Changes such as improved stock management and back-of-house systems aren’t discernible to the public eye but are crucial in that they allow store advisers to spend valuable time with their clients, Venturini explains. He has also overseen training to make store staff more knowledgeable about a wider breadth of products. “Clients are not interested if you are in charge of bags, or in charge of shoes. You have to know how to sell all the different categories.” He continues: “We are selling dreams, emotions and entertainment. We can’t be mechanical in the way we do things.”
Keeping Valentino’s long-standing customers happy is a priority. “We are quite resilient because we have a strong base of clients who are very loyal,” says Venturini. That requires maintaining pricing stability (there have been some price increases due to rising production costs, he admits) and expanding product categories, including costume jewellery, to “complete the wardrobe of our clients”. Elevation remains top of mind; Venturini terminated the sub-label Red Valentino at the start of the year.
To communicate Michele’s new vision, an advertising campaign will be rolled out in October when the designer’s first collection (a pre-spring 2025 lookbook with his first designs were unveiled in June) arrives in stores. But there will be no erasing of Valentino’s past, says Venturini. Signatures such as the Rockstuds (square studs applied to bags and shoes, created in 2010 by Garavani and now the brand’s most recognisable motif) will remain — even if, in recent years, they have started to feel stale, in part because of rising counterfeits and an association with aspirational shoppers.

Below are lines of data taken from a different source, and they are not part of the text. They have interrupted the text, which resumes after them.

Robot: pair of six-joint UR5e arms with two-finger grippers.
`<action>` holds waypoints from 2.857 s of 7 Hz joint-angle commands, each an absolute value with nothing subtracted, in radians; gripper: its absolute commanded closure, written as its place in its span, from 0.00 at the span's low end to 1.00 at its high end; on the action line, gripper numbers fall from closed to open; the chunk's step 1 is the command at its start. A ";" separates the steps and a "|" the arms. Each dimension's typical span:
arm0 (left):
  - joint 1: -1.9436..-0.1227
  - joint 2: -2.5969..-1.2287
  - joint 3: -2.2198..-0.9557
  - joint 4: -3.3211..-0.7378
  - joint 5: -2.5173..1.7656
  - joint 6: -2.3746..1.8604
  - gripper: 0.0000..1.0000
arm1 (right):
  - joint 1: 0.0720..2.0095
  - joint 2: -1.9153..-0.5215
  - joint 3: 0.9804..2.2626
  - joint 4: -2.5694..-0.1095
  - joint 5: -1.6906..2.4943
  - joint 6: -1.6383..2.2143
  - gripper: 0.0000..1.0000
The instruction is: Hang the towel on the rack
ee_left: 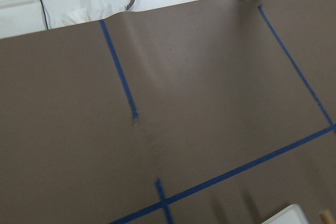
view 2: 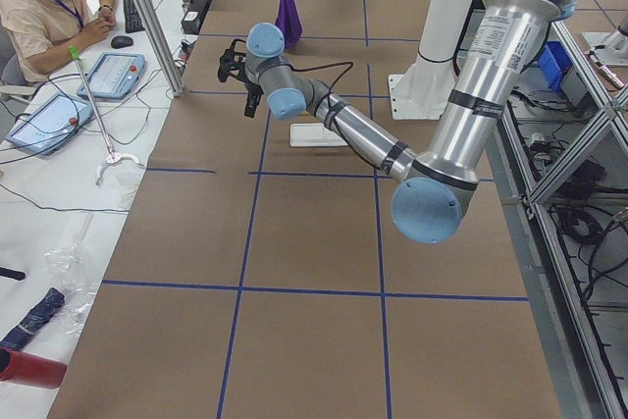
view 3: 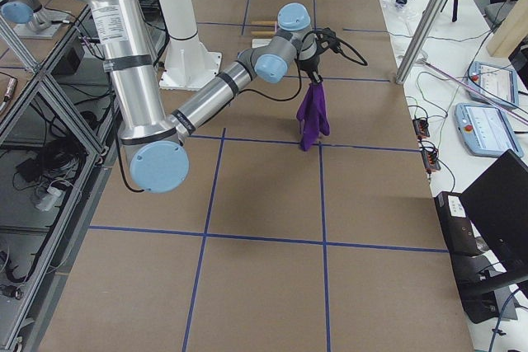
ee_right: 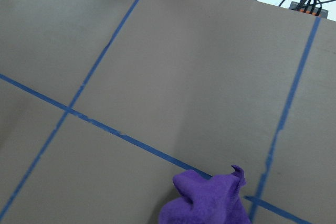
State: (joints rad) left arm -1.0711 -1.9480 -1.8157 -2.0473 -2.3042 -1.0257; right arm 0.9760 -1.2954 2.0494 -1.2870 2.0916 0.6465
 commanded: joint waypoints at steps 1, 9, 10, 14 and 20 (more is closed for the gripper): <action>-0.948 -2.128 -1.818 -1.917 -2.234 -1.402 0.29 | 0.785 -1.192 2.113 -1.287 1.883 0.814 1.00; -0.612 -2.348 -1.681 -1.901 -1.976 -1.897 0.28 | 0.465 -1.063 2.178 -1.287 1.422 0.882 1.00; -0.603 -2.355 -1.681 -1.901 -1.976 -1.908 0.28 | 0.465 -1.063 2.178 -1.287 1.420 0.882 1.00; -0.597 -2.350 -1.695 -1.913 -1.970 -1.927 1.00 | 0.465 -1.066 2.178 -1.287 1.422 0.881 1.00; -0.600 -2.309 -1.747 -1.910 -1.968 -1.855 1.00 | 0.465 -1.119 2.177 -1.343 1.619 0.992 0.00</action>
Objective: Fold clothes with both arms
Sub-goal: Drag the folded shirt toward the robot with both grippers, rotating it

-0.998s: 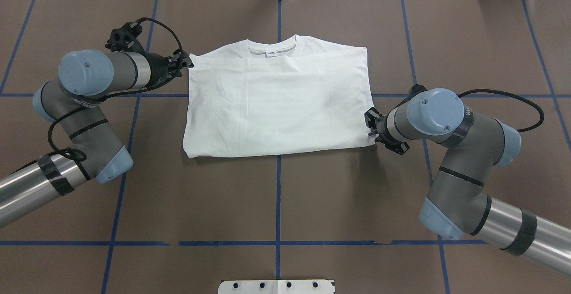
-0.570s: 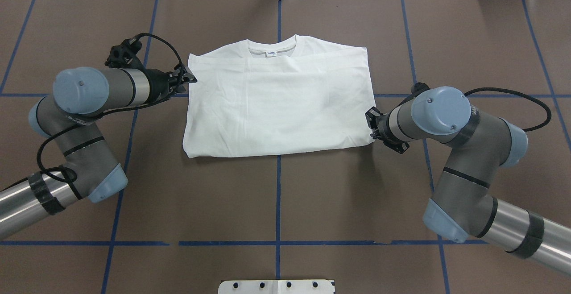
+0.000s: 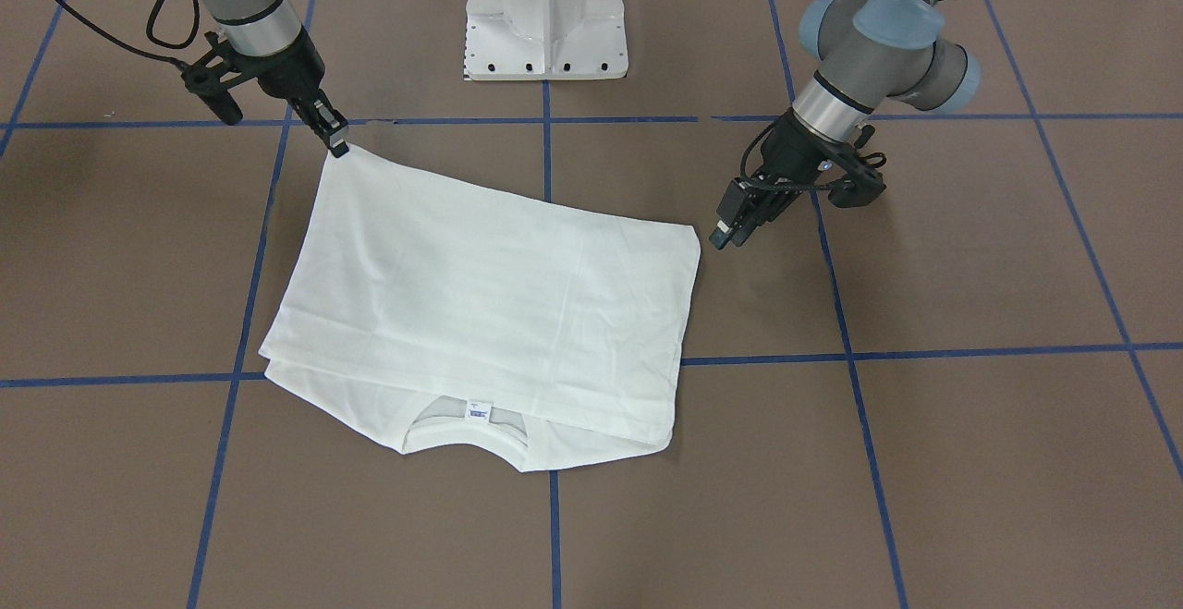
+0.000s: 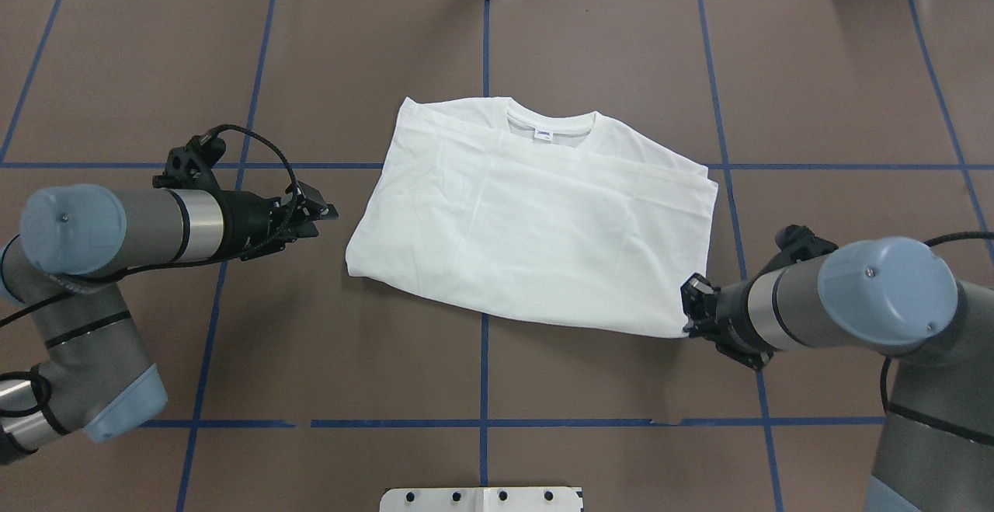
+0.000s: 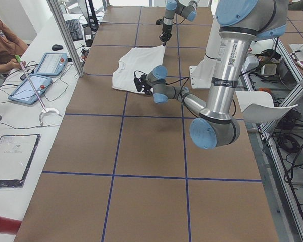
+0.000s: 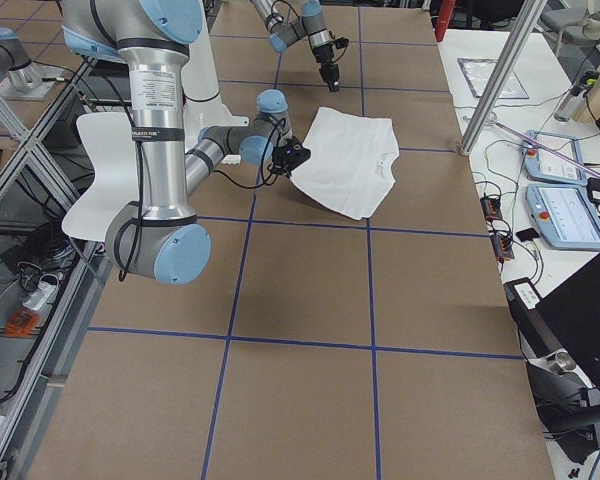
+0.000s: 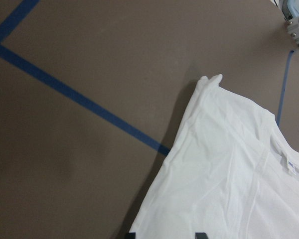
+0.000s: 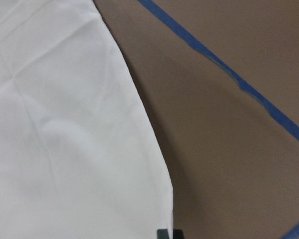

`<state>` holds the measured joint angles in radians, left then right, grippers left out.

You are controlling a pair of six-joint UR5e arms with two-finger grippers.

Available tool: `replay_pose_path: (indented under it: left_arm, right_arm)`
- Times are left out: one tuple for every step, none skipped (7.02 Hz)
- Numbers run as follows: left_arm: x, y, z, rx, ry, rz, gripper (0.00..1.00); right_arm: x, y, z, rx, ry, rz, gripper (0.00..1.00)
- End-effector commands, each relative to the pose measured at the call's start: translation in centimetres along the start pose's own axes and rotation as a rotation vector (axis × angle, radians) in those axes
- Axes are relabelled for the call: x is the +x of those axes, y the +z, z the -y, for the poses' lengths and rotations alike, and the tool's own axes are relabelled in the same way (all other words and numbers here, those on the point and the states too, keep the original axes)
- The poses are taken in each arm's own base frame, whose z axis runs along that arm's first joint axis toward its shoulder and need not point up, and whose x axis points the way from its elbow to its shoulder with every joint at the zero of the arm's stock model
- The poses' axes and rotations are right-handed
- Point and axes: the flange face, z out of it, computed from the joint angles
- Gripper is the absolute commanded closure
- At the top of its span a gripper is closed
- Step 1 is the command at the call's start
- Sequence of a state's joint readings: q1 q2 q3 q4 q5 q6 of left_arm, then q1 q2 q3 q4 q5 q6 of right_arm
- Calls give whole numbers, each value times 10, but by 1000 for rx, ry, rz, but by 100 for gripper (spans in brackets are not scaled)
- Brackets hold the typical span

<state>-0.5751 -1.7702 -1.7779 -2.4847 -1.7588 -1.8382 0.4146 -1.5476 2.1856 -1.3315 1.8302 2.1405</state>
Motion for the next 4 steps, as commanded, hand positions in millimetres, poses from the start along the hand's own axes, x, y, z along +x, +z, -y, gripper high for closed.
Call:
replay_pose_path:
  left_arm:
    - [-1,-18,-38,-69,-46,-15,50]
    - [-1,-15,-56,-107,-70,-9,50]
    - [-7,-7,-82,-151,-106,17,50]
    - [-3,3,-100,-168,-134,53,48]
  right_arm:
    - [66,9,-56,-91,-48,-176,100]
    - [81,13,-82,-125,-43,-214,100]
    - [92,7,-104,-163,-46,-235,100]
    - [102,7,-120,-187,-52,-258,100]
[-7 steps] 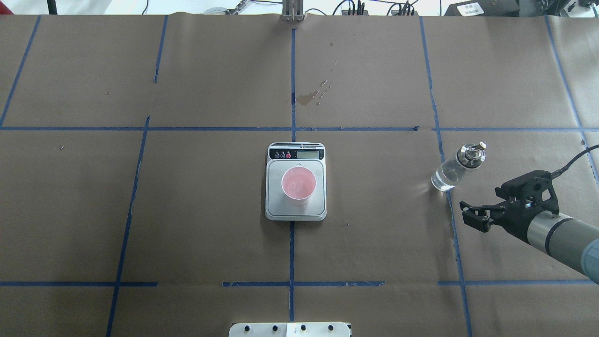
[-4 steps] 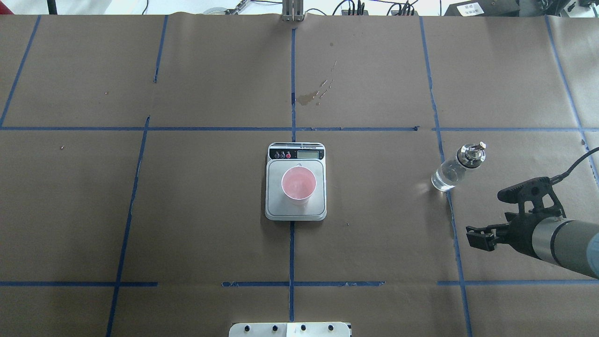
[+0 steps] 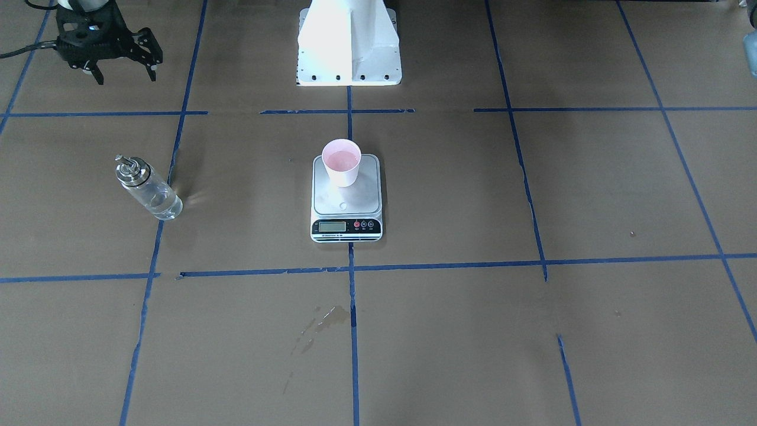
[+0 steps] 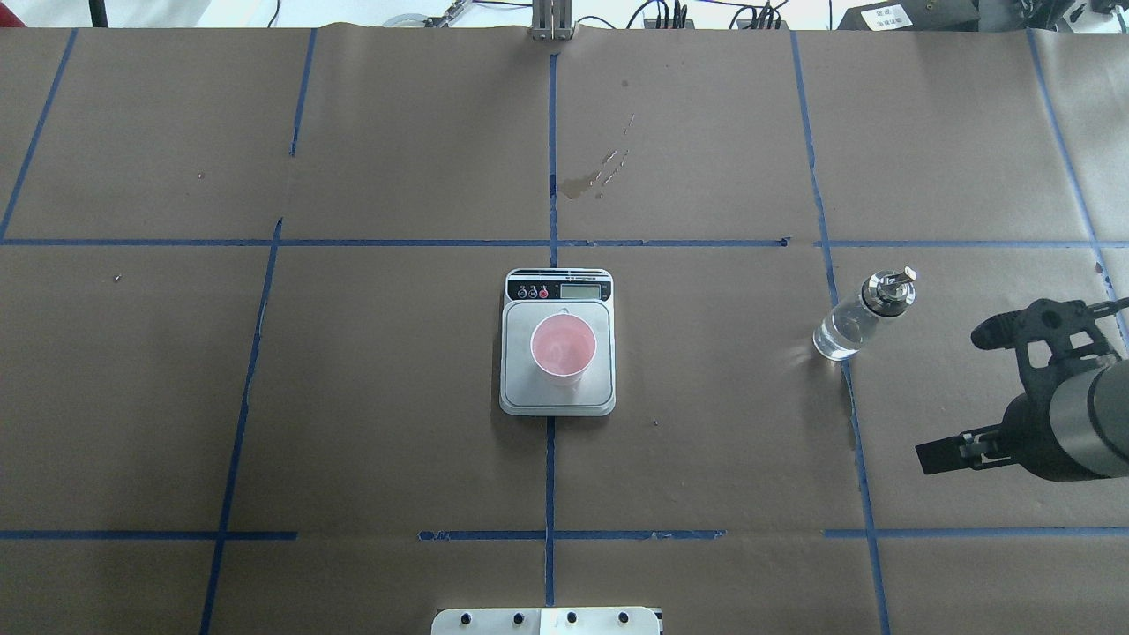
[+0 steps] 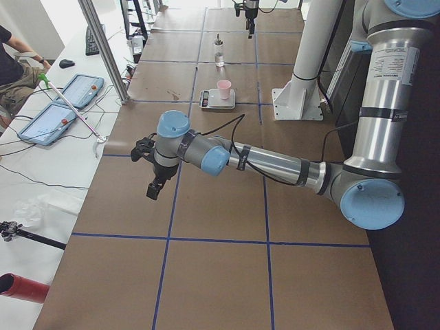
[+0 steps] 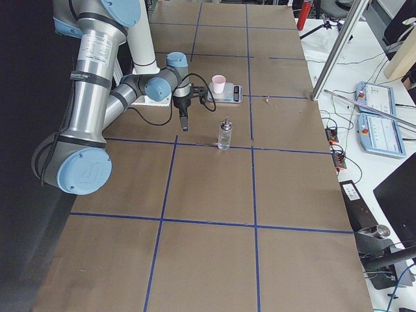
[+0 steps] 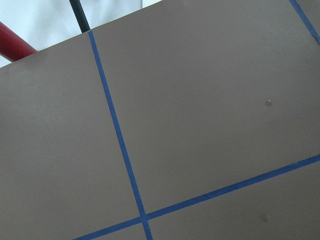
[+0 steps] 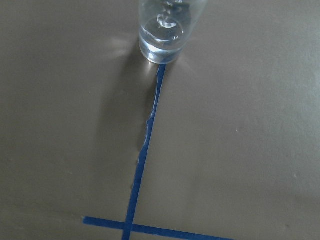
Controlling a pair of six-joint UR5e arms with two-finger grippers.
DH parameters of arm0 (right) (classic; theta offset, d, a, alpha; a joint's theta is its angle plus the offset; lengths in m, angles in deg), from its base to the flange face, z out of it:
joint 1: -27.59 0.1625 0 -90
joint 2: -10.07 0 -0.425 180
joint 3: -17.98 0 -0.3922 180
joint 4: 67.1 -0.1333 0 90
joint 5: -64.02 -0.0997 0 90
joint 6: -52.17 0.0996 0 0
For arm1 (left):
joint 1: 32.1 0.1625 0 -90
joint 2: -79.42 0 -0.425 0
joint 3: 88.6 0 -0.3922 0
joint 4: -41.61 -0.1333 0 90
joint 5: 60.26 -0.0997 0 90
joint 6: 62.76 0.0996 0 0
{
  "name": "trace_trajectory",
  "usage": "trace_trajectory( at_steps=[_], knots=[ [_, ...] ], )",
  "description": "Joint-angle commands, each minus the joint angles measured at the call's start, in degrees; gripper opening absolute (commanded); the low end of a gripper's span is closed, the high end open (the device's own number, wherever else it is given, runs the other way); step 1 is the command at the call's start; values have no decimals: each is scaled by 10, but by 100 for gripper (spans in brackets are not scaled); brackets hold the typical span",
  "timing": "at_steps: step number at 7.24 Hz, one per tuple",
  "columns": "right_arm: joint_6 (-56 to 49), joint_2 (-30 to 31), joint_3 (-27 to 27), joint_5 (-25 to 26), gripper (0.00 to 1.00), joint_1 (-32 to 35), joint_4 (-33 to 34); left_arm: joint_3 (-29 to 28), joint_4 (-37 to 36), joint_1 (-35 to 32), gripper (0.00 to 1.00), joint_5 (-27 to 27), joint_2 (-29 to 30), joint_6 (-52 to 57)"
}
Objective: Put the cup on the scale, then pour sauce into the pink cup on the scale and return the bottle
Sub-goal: 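Open the right gripper and withdraw it from the bottle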
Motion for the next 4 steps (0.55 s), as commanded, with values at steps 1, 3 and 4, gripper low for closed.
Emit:
trace_trajectory(
  at_steps=[1, 3, 4],
  knots=[
    [-161, -36, -27, -106, 100, 187, 32, 1, 0, 0, 100, 1, 0, 1],
    [-441, -50, -159, -197, 100, 376, 29, 1, 0, -1, 100, 2, -1, 1],
    [-566, -50, -227, -209, 100, 440, 27, -1, 1, -1, 100, 22, -10, 3]
  ],
)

“An iconic product should always stay,” Venturini asserts. “It’s not easy to have a product that sells for 14 years, so we should defend it.” While ready-to-wear makes up the bulk of Valentino’s business, its accessories offering could be re-energised, he acknowledges. Will Michele be able to create the next Rockstud, whatever that may be? “For sure,” says Venturini. “I am sure he will do that.”
Kati Chitrakorn © 2024 The Financial Times.